[Items from a dataset]
***

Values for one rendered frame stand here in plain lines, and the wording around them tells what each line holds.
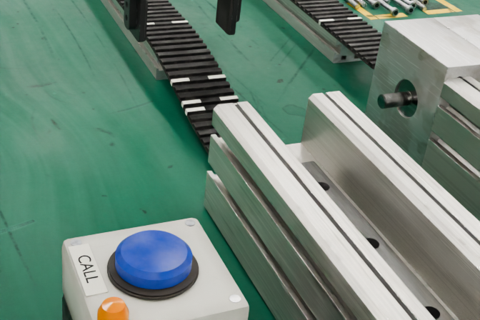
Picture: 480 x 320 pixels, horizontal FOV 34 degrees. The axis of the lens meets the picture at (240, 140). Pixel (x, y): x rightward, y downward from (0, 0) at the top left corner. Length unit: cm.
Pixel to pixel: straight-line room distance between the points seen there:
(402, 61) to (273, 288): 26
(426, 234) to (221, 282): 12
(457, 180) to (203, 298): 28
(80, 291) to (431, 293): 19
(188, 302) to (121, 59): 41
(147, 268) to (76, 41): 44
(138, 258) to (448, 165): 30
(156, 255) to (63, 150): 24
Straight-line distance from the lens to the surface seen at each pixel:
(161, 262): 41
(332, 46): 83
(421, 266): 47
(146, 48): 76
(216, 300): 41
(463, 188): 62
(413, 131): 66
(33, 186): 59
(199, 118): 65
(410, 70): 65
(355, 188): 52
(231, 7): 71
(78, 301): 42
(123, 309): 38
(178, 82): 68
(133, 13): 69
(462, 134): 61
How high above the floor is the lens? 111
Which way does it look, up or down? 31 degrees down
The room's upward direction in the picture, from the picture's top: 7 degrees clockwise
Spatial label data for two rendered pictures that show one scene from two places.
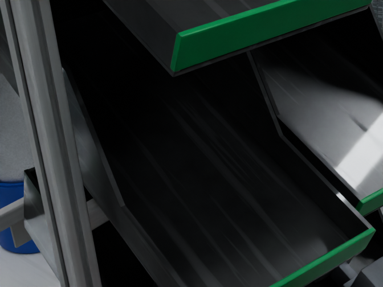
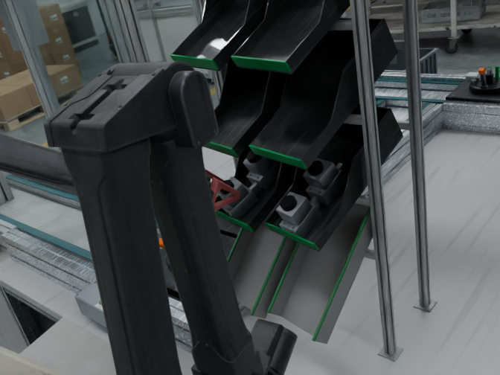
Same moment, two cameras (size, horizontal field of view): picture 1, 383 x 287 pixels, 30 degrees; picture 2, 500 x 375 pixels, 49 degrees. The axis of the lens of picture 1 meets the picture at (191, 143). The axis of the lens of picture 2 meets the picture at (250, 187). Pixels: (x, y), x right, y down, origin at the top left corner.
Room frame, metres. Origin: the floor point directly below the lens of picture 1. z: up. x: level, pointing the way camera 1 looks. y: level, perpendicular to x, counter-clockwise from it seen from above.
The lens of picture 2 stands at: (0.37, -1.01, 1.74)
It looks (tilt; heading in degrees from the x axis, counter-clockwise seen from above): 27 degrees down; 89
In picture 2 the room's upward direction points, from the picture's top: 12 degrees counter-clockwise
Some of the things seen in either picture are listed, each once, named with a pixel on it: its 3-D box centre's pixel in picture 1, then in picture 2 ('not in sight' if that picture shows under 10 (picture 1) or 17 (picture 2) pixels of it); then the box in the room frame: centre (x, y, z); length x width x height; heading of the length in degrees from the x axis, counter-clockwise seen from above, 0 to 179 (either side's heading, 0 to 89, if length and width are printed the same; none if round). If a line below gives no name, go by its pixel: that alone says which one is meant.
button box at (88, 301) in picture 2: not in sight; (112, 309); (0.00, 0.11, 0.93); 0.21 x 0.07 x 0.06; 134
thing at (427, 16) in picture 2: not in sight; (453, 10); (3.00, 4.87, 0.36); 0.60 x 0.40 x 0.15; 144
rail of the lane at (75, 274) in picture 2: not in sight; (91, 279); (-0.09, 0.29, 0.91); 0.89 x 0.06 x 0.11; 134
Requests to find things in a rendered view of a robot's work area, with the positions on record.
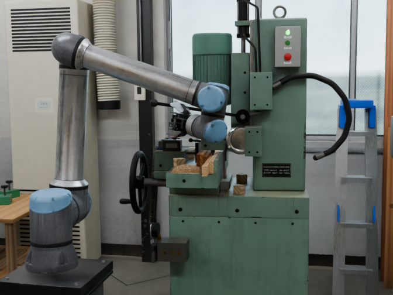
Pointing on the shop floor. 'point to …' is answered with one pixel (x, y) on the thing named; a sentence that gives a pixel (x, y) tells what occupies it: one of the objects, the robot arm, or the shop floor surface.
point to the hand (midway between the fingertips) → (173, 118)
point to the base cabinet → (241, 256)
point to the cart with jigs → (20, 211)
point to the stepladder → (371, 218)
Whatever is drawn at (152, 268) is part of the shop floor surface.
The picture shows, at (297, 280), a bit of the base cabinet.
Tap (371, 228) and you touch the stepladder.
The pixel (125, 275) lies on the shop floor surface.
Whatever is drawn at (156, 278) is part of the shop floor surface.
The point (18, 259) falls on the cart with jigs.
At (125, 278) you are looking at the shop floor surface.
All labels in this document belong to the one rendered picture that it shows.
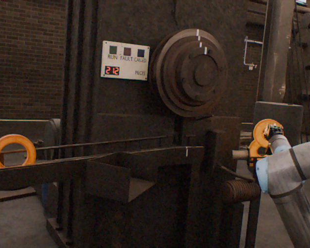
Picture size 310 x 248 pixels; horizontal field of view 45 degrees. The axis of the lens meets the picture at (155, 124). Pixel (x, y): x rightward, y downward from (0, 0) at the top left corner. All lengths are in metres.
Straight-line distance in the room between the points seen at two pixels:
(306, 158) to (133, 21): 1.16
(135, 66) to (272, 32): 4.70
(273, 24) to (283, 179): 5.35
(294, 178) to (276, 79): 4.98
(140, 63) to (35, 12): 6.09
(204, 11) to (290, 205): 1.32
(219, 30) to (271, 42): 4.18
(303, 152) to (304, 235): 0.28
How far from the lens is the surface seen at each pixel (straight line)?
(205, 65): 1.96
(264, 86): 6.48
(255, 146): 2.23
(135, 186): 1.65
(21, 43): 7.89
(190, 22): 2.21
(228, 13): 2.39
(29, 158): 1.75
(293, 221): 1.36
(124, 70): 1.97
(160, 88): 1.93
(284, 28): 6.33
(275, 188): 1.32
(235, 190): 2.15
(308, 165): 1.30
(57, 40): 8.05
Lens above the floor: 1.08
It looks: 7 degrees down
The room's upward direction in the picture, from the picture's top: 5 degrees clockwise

***

* **Activity**
Which lines of the data include the string "direction"? Copy each of them.

* **Response to this exercise**
The room's upward direction in the picture, from the picture's top: 7 degrees clockwise
In picture 2 the room's upward direction points, from the picture's top: 12 degrees counter-clockwise
The room's upward direction in the picture, from the picture's top: 5 degrees clockwise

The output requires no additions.